Start at the top and transcribe every record through the final line exactly.

== == ==

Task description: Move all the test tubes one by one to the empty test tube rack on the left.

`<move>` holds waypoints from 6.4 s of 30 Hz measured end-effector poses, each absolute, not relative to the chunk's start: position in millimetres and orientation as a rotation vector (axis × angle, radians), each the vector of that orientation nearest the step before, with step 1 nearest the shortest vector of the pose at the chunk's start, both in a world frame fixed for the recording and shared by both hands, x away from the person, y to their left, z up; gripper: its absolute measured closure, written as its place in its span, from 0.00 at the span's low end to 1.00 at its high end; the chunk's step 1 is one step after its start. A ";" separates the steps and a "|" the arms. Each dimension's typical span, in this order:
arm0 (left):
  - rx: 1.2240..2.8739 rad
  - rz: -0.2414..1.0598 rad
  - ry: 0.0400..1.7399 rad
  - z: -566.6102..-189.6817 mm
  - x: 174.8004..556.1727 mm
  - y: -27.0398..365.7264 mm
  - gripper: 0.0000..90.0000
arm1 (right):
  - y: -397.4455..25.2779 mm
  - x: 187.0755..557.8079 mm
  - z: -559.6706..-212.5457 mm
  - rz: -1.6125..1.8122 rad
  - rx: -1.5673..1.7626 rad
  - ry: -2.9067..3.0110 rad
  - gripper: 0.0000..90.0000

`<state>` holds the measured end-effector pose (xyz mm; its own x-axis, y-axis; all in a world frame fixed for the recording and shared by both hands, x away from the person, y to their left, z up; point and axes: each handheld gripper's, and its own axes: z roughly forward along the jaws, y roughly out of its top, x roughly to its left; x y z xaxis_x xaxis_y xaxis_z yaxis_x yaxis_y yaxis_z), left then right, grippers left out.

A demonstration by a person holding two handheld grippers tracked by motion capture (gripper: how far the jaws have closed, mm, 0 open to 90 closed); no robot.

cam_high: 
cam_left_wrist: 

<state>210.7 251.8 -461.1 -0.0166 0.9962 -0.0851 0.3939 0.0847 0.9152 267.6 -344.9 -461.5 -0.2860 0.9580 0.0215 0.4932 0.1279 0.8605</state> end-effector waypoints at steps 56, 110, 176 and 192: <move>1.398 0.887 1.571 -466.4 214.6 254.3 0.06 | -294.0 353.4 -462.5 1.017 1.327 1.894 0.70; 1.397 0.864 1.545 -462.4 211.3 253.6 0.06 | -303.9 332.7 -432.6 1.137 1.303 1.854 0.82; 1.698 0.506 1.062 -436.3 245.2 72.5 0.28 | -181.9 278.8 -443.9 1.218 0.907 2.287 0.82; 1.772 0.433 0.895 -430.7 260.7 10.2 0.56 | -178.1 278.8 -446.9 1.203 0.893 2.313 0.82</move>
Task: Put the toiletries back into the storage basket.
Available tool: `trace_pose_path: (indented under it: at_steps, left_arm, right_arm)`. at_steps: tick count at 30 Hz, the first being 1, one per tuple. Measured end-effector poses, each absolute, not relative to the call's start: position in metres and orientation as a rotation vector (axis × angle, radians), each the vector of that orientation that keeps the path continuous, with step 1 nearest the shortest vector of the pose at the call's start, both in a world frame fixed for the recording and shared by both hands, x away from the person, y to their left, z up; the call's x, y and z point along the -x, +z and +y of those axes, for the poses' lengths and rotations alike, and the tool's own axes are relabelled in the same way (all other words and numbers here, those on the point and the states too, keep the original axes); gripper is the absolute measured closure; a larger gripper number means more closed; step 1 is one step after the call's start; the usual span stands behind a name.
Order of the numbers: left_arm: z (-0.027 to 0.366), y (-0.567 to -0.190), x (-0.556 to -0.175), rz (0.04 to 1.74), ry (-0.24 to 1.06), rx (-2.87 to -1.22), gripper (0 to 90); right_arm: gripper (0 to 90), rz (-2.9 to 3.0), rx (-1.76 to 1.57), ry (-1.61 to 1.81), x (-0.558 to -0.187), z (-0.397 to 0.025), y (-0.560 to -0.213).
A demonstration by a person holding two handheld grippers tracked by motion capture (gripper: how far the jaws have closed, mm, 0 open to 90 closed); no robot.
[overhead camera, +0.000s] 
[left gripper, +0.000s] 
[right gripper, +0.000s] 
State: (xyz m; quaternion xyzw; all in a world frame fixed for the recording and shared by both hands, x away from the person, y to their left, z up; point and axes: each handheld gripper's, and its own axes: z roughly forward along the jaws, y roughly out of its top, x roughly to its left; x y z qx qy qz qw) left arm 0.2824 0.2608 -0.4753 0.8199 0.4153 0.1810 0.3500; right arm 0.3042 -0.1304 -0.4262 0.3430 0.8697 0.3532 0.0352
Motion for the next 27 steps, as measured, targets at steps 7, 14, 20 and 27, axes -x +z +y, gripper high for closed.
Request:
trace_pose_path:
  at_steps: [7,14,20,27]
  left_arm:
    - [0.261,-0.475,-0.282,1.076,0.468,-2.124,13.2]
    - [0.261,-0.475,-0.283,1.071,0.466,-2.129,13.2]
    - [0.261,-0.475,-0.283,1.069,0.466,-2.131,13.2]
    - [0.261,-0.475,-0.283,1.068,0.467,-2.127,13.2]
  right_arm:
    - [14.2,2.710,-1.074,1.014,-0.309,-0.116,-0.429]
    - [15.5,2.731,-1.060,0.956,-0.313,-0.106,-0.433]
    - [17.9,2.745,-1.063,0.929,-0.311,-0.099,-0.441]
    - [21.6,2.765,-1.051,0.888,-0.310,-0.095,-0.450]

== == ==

> **Answer box**:
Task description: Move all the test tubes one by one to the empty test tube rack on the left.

`<move>` holds waypoints from 6.4 s of 30 Hz measured end-effector poses, each absolute, not relative to the chunk's start: position in millimetres and orientation as a rotation vector (axis × angle, radians), each the vector of that orientation nearest the step before, with step 1 nearest the shortest vector of the pose at the chunk's start, both in a world frame fixed for the recording and shared by both hands, x away from the person, y to their left, z up; gripper: its absolute measured closure, written as its place in its span, from 0.00 at the span's low end to 1.00 at its high end; the chunk's step 1 is one step after its start. A ";" separates the steps and a "|" the arms. Each dimension's typical span, in this order:
arm0 (left):
  - rx: 1.2240..2.8739 rad
  - rz: -0.2414..1.0598 rad
  - ry: 0.0400..1.7399 rad
  - z: -566.6102..-189.6817 mm
  - x: 174.8004..556.1727 mm
  - y: -27.0398..365.7264 mm
  - gripper: 0.0000..90.0000
arm1 (right):
  - y: -397.4455..25.2779 mm
  - x: 187.0755..557.8079 mm
  - z: -559.6706..-212.5457 mm
  - rz: -1.6125..1.8122 rad
  - rx: -1.5673..1.7626 rad
  - ry: -2.9067..3.0110 rad
  - gripper: 0.0000..90.0000

`<state>` holds the measured end-effector pose (xyz mm; its own x-axis, y-axis; all in a world frame fixed for the recording and shared by both hands, x away from the person, y to their left, z up; point and axes: each handheld gripper's, and its own axes: z roughly forward along the jaws, y roughly out of its top, x roughly to its left; x y z xaxis_x xaxis_y xaxis_z yaxis_x yaxis_y yaxis_z), left then right, grippers left out.

A demonstration by a person holding two handheld grippers tracked by motion capture (gripper: how far the jaws have closed, mm, 0 open to 90 closed); no robot.

cam_high: 
cam_left_wrist: 

<state>210.7 251.8 -461.1 -0.0166 0.9962 -0.0851 0.3939 0.0847 0.9152 267.6 -344.9 -461.5 -0.2860 0.9580 0.0215 0.4932 0.1279 0.8605</state> end-effector waypoints at steps 56, 110, 176 and 192: <move>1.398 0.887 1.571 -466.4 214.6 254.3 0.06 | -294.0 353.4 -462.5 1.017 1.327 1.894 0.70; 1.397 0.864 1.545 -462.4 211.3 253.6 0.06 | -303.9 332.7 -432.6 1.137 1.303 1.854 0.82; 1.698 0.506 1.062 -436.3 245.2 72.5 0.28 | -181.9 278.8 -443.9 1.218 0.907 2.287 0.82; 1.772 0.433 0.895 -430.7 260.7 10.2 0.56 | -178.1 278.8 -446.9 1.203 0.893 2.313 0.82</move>
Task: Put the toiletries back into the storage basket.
Available tool: `trace_pose_path: (indented under it: at_steps, left_arm, right_arm)`. at_steps: tick count at 30 Hz, the first being 1, one per tuple. Measured end-effector poses, each absolute, not relative to the call's start: position in metres and orientation as a rotation vector (axis × angle, radians), each the vector of that orientation that keeps the path continuous, with step 1 nearest the shortest vector of the pose at the call's start, both in a world frame fixed for the recording and shared by both hands, x away from the person, y to their left, z up; the call's x, y and z point along the -x, +z and +y of those axes, for the poses' lengths and rotations alike, and the tool's own axes are relabelled in the same way (all other words and numbers here, those on the point and the states too, keep the original axes); gripper is the absolute measured closure; a larger gripper number means more closed; step 1 is one step after the call's start; the usual span stands behind a name.
Order of the numbers: left_arm: z (-0.027 to 0.366), y (-0.567 to -0.190), x (-0.556 to -0.175), rz (0.04 to 1.74), ry (-0.24 to 1.06), rx (-2.87 to -1.22), gripper (0 to 90); right_arm: gripper (0 to 90), rz (-2.9 to 3.0), rx (-1.76 to 1.57), ry (-1.61 to 1.81), x (-0.558 to -0.187), z (-0.397 to 0.025), y (-0.560 to -0.213).
A demonstration by a person holding two handheld grippers tracked by motion capture (gripper: how far the jaws have closed, mm, 0 open to 90 closed); no robot.
[overhead camera, +0.000s] 
[left gripper, +0.000s] 
[right gripper, +0.000s] 
State: (xyz m; quaternion xyzw; all in a world frame fixed for the recording and shared by both hands, x away from the person, y to their left, z up; point and axes: each handheld gripper's, and its own axes: z roughly forward along the jaws, y roughly out of its top, x roughly to its left; x y z qx qy qz qw) left arm 0.2824 0.2608 -0.4753 0.8199 0.4153 0.1810 0.3500; right arm 0.3042 -0.1304 -0.4262 0.3430 0.8697 0.3532 0.0352
Motion for the next 27 steps, as measured, targets at steps 7, 14, 20 and 27, axes -x +z +y, gripper high for closed.
Request:
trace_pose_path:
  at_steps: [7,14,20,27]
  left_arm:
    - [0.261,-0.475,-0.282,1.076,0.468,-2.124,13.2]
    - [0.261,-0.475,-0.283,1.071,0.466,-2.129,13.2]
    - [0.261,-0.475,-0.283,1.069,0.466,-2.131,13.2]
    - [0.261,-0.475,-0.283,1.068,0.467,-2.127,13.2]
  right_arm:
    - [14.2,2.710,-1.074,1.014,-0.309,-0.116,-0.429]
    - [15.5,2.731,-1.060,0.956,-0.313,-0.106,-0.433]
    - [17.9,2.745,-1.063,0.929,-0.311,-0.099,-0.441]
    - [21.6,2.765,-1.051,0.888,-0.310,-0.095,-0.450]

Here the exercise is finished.